A humanitarian crisis is taking place in the Horn of Africa. The shadow of the worst drought in decades is about to take the lives of millions. Ethiopia, Somalia, and Kenya struggle to find enough food to eat. Millions have fled their homes, especially after the prediction of a dry raining season. This famine is predicted to be worse than in the 1980s, almost claiming a million lives. The Ministry of Science and Technology(Ethiopia) is trying valiantly to offer solutions. Harnessing telecommunication potential in truly unprecedented ways.
Why Is It Getting Worse
Climate change has introduced extreme weather patterns to the region, and Africa’s countries now have to deal with drought and flash floods more frequently. The continent’s problems have been made worse by the coronavirus pandemic and Russia’s invasion of Ukraine, making it more expensive and challenging to obtain supplies of food, fuel, and fertilizer. Since then, food costs have decreased, but most people have yet to feel the benefit. Even though severe droughts are also occurring in parts of the US, Europe, and other regions, they are better prepared to deal with the consequences than resource-constrained African countries.

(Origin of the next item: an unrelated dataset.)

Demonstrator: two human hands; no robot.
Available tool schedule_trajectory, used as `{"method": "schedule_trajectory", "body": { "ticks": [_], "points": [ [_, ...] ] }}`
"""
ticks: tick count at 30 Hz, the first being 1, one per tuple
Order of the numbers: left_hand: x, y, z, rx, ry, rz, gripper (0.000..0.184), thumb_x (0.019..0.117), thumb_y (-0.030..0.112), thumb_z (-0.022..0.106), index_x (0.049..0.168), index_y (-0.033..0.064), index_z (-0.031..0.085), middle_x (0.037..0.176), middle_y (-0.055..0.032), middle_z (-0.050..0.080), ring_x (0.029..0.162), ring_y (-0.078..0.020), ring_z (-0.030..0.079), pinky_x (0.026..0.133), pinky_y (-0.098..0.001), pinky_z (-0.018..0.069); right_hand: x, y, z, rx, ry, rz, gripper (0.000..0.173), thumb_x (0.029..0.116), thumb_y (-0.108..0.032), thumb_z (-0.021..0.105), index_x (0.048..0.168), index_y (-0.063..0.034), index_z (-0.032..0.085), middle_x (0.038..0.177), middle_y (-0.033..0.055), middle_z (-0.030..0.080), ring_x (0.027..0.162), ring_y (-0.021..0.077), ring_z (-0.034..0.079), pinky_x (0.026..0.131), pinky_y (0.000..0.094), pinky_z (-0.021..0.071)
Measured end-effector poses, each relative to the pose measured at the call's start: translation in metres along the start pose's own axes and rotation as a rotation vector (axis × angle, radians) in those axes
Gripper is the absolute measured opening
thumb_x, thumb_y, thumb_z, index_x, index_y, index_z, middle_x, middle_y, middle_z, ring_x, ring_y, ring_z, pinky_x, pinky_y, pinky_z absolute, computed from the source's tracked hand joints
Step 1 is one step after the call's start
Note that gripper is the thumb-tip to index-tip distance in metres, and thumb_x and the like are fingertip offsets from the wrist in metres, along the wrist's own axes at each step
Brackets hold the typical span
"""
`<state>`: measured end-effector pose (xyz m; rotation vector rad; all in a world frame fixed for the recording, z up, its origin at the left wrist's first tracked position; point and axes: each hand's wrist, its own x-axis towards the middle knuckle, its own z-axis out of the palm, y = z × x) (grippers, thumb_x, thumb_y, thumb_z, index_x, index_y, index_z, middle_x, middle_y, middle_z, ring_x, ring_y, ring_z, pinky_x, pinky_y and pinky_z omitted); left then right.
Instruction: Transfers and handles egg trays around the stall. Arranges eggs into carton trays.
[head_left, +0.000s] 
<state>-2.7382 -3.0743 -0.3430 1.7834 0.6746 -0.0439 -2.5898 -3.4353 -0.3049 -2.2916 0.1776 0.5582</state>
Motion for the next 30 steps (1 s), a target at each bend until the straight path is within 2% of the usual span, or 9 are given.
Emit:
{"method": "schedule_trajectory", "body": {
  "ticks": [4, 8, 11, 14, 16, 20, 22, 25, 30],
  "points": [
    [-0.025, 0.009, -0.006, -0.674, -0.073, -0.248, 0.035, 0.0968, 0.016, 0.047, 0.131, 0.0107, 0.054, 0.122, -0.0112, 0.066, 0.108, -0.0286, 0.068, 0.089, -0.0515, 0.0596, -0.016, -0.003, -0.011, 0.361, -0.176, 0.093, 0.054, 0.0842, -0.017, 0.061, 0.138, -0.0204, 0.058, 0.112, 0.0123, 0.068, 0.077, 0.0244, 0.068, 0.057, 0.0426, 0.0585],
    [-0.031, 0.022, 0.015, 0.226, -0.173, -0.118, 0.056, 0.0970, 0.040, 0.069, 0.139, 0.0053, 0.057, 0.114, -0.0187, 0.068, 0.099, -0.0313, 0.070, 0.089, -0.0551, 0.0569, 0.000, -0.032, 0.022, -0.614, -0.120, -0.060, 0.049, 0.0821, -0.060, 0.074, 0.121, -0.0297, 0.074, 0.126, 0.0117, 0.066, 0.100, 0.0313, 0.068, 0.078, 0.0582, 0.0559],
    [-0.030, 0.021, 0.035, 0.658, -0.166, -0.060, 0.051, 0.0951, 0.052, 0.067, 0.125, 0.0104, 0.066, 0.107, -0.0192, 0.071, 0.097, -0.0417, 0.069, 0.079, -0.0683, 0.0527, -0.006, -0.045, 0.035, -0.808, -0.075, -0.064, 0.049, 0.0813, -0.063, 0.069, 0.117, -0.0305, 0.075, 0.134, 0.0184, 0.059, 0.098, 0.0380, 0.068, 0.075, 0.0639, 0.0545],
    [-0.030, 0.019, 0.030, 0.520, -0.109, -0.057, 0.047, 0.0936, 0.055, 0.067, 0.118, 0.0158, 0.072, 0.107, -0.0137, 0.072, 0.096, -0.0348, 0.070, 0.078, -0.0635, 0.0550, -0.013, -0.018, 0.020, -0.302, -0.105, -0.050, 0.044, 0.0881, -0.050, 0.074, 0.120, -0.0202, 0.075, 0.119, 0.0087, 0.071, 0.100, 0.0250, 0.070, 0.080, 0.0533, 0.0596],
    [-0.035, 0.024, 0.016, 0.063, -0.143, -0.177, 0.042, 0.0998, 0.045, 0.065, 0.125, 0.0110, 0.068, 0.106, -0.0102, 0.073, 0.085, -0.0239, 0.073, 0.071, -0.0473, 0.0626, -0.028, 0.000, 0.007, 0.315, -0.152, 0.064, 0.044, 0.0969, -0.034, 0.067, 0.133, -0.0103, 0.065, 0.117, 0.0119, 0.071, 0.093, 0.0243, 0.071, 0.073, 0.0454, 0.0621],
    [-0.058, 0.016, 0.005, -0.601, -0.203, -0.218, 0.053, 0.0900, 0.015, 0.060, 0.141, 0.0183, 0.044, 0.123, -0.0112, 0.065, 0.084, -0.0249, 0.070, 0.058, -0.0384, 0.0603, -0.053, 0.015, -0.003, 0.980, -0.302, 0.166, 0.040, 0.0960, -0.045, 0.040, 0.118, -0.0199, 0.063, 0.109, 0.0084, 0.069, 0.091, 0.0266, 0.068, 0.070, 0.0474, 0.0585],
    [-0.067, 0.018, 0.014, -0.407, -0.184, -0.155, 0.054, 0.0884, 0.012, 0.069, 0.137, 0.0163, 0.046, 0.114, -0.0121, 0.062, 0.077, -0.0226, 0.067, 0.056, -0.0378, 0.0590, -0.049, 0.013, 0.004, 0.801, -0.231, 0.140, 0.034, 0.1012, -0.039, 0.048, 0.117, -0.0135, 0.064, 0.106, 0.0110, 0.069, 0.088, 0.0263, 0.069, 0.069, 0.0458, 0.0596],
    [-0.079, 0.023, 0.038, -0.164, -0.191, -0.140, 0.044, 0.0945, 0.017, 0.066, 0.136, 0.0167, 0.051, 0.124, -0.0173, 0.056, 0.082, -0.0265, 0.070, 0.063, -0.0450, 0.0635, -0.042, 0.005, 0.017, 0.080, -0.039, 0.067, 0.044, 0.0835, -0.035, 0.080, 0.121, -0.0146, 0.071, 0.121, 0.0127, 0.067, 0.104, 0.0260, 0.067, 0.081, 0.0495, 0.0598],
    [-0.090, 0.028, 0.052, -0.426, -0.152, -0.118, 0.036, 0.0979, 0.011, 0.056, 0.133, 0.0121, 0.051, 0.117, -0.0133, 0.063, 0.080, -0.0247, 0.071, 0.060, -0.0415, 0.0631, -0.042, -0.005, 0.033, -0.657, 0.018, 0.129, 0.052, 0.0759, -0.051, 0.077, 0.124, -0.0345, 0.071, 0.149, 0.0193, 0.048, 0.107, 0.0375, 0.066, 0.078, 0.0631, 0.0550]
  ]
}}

Moreover, locusts flourish in hot, dry climates and destroy crops in most of eastern Africa. Internal strife has also plagued Ethiopia and Somalia, disrupting agriculture and making assistance distribution risky. Recent world events like the pandemic and the war made the situation even worse in the horn of Africa. Violence in the region itself has caused more pressure. The political uneasiness of the region is adding weight to the already heavy burden that these countries have to carry. With the Ministry of Science and Technology(Ethiopia) is leading efforts to limit the ripples of such events.
The Ministry of Science and Technology (Ethiopia) Efforts
The Ministry of Science and innovation is fighting against famine alongside the banking sector. The government is encouraging foreign banks to lend local banks money for a percentage of the bank itself. In the hopes of encouraging investors to invest money in the country. This will revitalize the economy in the country and increase foreign currencies circulating the market. Hopefully, uplifting the state of the economy will help reduce the severity of the famine. Moreover, the efforts of the Ministry of Science and Technology(Ethiopia) have expanded to include many technology-based solutions in the hopes of pushing back the crisis.
Adding Blockchain to the Equation
People affected by complex crises frequently need assistance to ensure they can get necessities like food, shelter, and medical treatment. A blockchain network called Building Blocks can help different humanitarian organizations better organize their aid, especially when working with people in difficult conditions. Organizations, like the ministry of technology and science, make a monthly deposit into a blockchain account assigned to each individual. Beneficiaries may redeem all of their rights from these accounts at once. As a result, providing aid to those in need is more straightforward, quicker, and more secure. Such a solution remains ambitious, but it is an excellent solution to work towards nonetheless.
Optimizing the Supply chain
Technology, with the ministry of communication and information technology in Ethiopia, is working together to optimize the supply chain of donations and funds. A properly optimized supply chain can lead to many savings on wasted contributions, leading to more help spreading around. In addition, an optimized supply chain can reduce costs. The money donated now can be used more effectively to deliver aid across the country.
Empowering Through Smartphones
People are more reachable now than ever through smartphone apps that can gather donations that can be used to get food so it can be delivered to the victims. In the era of connectivity, no one should remain uninformed about global crises. Telecom companies can offer donations through SMS and various other ways. Organizations could elevate Ethiopian innovation and technology. A digital streamline, alongside the spread of information, can be a perfect method to apply the solutions. Excuses should be kept to a minimum, while efforts should be front and center.
Other sub-Saharan nations, including South Sudan, Sudan, Niger, Burkina Faso, and Mali, are dealing with their food problems. In September, the International Monetary Fund predicted that 123 million people in the region, or 12 percent of the total population, would be unable to fulfill their basic dietary needs. This is an increase of 28 million in just two years. High food prices, low incomes, severe weather, insecurity, and supply chain disruption were contributing reasons. Knowing this should never underplay the urgency of the situation in Ethiopia, yet hunger is a plague devouring Africa. World hunger needs to be stopped, whatever the costs. Telecommunication will be at the core of all solutions.